The Government Of Canada announced this week that they will invest into Lyme Disease Research & Funding. The Honourable Ginette Petitpas Taylor, Minister of Health, announced $4 million for a Pan-Canadian Research Network on Lyme Disease in order to generate knowledge to improve diagnosis and treatment, and an additional $1.25 million to increase Canada’s capacity to respond to the health impacts of Lyme disease.
With the growing number of families that are affected by Lyme disease (an infectious disease spread through the bite of infected ticks), The Government of Canada wanted to show their commitment to reducing the public health risks associated with this disease (which is emerging in many parts of the country due in part to climate change).

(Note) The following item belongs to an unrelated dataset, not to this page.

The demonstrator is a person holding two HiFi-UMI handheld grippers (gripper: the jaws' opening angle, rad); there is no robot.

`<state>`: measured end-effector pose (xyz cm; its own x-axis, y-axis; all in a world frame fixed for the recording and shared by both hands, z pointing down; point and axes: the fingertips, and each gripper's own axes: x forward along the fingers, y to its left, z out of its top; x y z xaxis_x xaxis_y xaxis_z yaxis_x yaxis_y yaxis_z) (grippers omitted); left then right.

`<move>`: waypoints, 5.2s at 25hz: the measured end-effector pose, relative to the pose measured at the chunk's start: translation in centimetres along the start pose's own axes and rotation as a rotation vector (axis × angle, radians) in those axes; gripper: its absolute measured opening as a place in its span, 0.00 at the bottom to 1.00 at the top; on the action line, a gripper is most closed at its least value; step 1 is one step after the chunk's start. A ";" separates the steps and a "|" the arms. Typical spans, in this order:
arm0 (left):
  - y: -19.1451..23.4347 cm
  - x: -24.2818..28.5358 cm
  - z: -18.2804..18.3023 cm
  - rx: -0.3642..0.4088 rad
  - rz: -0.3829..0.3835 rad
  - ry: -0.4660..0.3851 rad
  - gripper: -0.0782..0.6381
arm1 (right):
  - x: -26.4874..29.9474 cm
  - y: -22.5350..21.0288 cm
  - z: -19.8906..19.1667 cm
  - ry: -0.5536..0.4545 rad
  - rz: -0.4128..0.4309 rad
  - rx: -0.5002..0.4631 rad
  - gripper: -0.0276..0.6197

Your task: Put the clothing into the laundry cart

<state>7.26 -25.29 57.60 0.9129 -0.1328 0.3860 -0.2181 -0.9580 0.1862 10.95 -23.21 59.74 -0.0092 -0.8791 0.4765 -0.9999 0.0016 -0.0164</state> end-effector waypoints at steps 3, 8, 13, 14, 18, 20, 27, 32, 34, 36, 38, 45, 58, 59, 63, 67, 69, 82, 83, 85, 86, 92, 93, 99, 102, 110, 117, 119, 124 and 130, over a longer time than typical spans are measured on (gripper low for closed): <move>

Co-led by Dr. Kieran Moore from Queen’s University and Drs. Beate Sander and Samir Patel from the University of Toronto, the Research Network will bring together Lyme disease stakeholders—including researchers, clinicians and patients—and facilitate national collaboration to ensure better health outcomes for people with Lyme disease. The multidisciplinary network will help address the knowledge gaps that exist for Lyme disease prevention and control, diagnosis and treatment options.
In addition to building the research and evidence base, the Government of Canada is also committed to enhancing Lyme disease surveillance, along with increasing awareness, education and training for the public and health care providers. Five new projects will receive a total of $1.25 million under the Infectious Diseases and Climate Change Fund to support these priorities.
These investments, through the Canadian Institutes of Health Research and the Public Health Agency of Canada, are part of Budget 2017’s commitment to supporting the implementation of the Pan-Canadian Framework on Clean Growth and Climate Change.
The Pan-Canadian Research Network on Lyme Disease will:
Build a national network on Lyme disease to facilitate and support national collaboration among Lyme disease stakeholders (researchers, clinicians and patients) in resource and knowledge sharing in order to:
Mobilize, strengthen and build capacity in the Lyme disease research community.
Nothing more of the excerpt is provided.